_Problem to work on_
The full listing must be reproduced exactly as given.

_Available data_
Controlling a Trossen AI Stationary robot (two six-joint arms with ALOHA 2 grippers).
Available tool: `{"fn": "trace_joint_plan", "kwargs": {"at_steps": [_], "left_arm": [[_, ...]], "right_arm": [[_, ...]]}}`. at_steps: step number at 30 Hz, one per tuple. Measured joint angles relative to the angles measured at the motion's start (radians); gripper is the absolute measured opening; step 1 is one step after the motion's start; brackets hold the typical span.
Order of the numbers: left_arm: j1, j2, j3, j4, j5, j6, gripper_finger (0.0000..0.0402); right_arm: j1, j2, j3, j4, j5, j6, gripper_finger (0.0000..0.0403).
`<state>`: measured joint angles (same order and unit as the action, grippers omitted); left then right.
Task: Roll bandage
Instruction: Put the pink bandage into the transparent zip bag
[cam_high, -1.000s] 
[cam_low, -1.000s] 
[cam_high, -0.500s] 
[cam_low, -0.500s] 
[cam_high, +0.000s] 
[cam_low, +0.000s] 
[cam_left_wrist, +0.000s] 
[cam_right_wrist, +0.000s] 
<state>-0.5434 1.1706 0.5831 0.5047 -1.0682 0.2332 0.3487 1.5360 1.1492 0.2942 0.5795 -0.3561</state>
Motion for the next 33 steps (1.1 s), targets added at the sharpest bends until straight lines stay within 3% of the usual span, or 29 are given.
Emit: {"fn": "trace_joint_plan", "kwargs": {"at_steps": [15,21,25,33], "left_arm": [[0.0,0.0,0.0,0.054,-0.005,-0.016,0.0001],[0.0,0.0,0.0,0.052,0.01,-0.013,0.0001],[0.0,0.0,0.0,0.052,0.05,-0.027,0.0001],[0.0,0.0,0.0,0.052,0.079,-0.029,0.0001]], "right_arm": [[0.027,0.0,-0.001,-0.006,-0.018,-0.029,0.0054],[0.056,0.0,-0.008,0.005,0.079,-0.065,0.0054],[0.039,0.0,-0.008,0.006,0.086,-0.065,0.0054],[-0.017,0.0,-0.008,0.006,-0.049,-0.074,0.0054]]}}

_Result below_
Controlling a Trossen AI Stationary robot (two six-joint arms with ALOHA 2 grippers).
Available tool: `{"fn": "trace_joint_plan", "kwargs": {"at_steps": [_], "left_arm": [[_, ...]], "right_arm": [[_, ...]]}}`. at_steps: step number at 30 Hz, one per tuple. Measured joint angles relative to the angles measured at the motion's start (radians); gripper is the absolute measured opening; step 1 is one step after the motion's start; brackets hold the typical span.
Order of the numbers: left_arm: j1, j2, j3, j4, j5, j6, gripper_finger (0.0000..0.0402); right_arm: j1, j2, j3, j4, j5, j6, gripper_finger (0.0000..0.0403).
`<state>`: measured joint angles (same order and unit as the action, grippers omitted); left then right.
Task: Roll bandage
Instruction: Put the pink bandage into the transparent zip bag
[cam_high, -1.000s] 
[cam_low, -1.000s] 
[cam_high, -0.500s] 
[cam_low, -0.500s] 
[cam_high, +0.000s] 
[cam_low, +0.000s] 
[cam_left_wrist, +0.000s] 
[cam_right_wrist, +0.000s] 
<state>-0.5434 1.1706 0.5831 0.5047 -1.0682 0.2332 0.3487 1.5360 1.1492 0.2942 0.5795 -0.3561</state>
Motion for the next 33 steps (1.1 s), targets added at the sharpest bends until straight lines stay within 3% of the usual span, or 29 are given.
Emit: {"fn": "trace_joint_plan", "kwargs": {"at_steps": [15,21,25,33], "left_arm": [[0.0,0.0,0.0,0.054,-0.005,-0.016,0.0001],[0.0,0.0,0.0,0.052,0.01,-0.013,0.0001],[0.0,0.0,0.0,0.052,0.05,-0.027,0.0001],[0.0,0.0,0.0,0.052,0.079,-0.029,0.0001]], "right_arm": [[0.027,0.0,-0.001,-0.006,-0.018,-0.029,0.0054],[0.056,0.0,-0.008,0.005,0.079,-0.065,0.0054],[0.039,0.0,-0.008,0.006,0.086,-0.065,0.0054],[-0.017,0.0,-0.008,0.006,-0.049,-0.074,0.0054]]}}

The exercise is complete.